WHAT YOU WILL DO
What you return should be the lines of the data containing "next", each in full.

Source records
■ ■ ■ ■ ■

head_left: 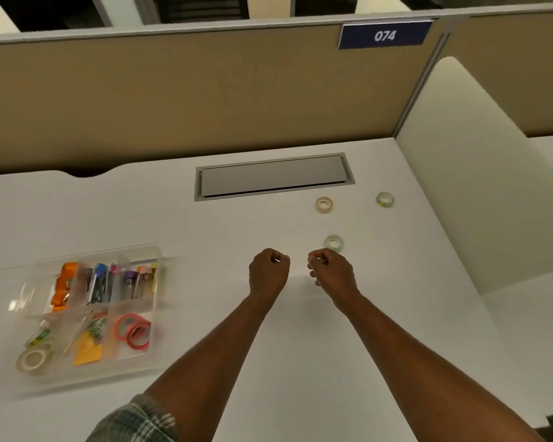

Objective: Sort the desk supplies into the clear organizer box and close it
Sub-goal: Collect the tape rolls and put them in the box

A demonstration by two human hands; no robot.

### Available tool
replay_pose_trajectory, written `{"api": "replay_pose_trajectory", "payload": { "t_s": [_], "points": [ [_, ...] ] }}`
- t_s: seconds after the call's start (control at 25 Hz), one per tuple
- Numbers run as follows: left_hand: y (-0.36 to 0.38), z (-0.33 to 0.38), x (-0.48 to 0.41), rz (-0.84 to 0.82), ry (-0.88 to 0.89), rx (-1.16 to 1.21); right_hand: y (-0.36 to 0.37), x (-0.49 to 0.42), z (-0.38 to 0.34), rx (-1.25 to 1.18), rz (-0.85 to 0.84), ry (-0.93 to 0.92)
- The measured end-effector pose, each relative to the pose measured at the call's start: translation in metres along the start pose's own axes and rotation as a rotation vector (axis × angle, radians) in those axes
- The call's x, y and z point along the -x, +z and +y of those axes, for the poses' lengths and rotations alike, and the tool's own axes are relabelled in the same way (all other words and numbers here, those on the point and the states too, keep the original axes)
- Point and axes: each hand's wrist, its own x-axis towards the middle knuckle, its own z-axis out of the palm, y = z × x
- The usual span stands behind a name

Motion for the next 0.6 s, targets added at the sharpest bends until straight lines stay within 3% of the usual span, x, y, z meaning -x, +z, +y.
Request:
{"api": "replay_pose_trajectory", "payload": {
  "t_s": [0.16, 0.32, 0.44, 0.6],
  "points": [
    [0.048, 0.018, -0.007, -0.068, 0.101, -0.159, -0.044, -0.031, 0.021, 0.016, 0.077, 0.036],
    [0.086, 0.03, -0.021, -0.149, 0.366, -0.458, -0.074, -0.062, 0.036, 0.076, 0.125, 0.018],
    [0.107, 0.029, -0.038, -0.226, 0.551, -0.728, -0.091, -0.09, 0.048, 0.229, 0.157, -0.063],
    [0.128, 0.032, -0.062, -0.338, 0.643, -0.958, -0.119, -0.139, 0.048, 0.467, 0.171, -0.097]
  ]
}}
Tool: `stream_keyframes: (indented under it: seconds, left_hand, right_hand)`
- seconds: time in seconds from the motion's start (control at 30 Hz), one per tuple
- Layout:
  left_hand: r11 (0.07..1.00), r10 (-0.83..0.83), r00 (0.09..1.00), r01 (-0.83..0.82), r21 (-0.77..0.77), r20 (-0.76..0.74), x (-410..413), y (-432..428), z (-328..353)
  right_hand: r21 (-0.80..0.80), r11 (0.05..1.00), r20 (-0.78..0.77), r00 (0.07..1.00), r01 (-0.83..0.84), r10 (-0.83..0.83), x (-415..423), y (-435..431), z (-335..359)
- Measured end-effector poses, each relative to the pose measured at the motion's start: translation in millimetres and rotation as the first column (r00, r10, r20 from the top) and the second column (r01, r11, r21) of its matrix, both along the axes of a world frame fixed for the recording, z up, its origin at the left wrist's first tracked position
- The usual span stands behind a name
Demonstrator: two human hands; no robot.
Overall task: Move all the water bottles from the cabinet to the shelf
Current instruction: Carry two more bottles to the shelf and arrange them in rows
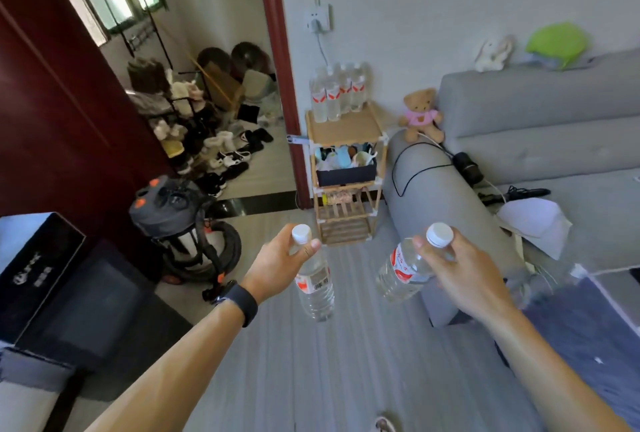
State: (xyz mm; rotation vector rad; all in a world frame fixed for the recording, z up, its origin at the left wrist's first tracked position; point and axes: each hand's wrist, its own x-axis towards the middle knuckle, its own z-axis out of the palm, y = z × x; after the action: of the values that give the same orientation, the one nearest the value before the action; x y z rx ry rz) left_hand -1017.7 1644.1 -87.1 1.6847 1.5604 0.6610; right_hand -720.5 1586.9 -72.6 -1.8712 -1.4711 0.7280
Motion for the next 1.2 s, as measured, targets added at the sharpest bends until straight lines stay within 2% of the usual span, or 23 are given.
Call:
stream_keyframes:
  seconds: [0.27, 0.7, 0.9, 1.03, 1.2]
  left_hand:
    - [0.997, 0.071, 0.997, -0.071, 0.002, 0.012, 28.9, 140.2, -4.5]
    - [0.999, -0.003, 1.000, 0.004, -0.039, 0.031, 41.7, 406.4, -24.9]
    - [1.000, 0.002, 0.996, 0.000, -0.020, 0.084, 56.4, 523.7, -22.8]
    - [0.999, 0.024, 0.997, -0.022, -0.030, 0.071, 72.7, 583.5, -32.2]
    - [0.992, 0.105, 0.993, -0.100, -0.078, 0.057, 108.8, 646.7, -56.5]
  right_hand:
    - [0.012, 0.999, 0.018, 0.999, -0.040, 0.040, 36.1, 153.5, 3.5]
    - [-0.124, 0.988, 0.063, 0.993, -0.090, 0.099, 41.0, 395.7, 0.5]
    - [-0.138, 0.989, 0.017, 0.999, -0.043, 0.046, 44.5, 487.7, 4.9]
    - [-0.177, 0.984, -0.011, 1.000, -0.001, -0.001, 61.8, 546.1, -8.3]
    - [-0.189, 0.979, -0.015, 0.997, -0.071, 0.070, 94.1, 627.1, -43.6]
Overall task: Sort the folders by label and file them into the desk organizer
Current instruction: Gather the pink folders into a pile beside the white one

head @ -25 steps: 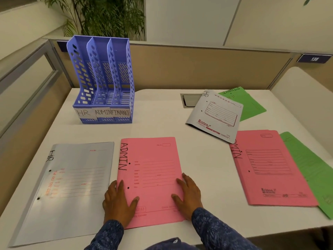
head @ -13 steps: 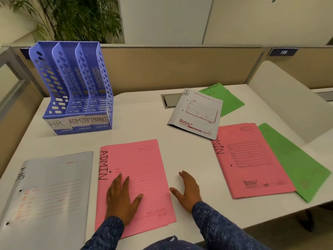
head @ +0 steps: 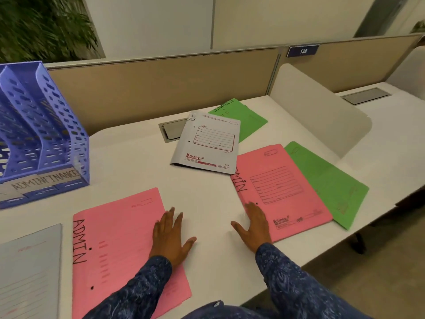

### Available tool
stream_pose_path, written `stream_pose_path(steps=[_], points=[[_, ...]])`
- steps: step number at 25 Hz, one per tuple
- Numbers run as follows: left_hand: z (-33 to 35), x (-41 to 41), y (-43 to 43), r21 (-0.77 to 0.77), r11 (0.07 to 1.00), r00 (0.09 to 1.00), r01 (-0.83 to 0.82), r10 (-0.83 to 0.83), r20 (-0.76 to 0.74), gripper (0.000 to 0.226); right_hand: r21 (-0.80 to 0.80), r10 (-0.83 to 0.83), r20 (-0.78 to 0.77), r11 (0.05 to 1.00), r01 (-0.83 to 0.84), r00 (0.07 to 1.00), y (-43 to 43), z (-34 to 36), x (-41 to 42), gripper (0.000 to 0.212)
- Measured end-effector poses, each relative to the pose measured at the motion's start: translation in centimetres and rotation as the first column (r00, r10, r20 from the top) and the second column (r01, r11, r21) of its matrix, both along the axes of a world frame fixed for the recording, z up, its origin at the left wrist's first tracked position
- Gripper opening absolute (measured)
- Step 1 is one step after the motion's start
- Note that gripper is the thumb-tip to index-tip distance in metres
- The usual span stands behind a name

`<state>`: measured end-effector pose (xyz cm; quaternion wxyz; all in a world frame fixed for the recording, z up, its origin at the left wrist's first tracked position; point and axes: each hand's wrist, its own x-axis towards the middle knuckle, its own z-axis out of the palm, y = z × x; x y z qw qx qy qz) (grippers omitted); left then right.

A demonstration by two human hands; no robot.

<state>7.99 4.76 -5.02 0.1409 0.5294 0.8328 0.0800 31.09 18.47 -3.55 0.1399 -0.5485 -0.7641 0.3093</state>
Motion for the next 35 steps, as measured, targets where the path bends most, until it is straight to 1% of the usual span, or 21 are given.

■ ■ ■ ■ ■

SOLUTION
Motion for the next 0.6 s, targets added at the sharpest bends until straight lines stay within 3% of the usual span, x, y, z meaning -x, +z, +y.
Motion for the next 1.2 s, as measured, targets added at the sharpest bends until straight lines stay within 2% of the usual span, or 23 are given.
Motion for the next 35 steps, as measured, targets where the path bends most, until it is straight to 1% of the usual span, or 21 are given.

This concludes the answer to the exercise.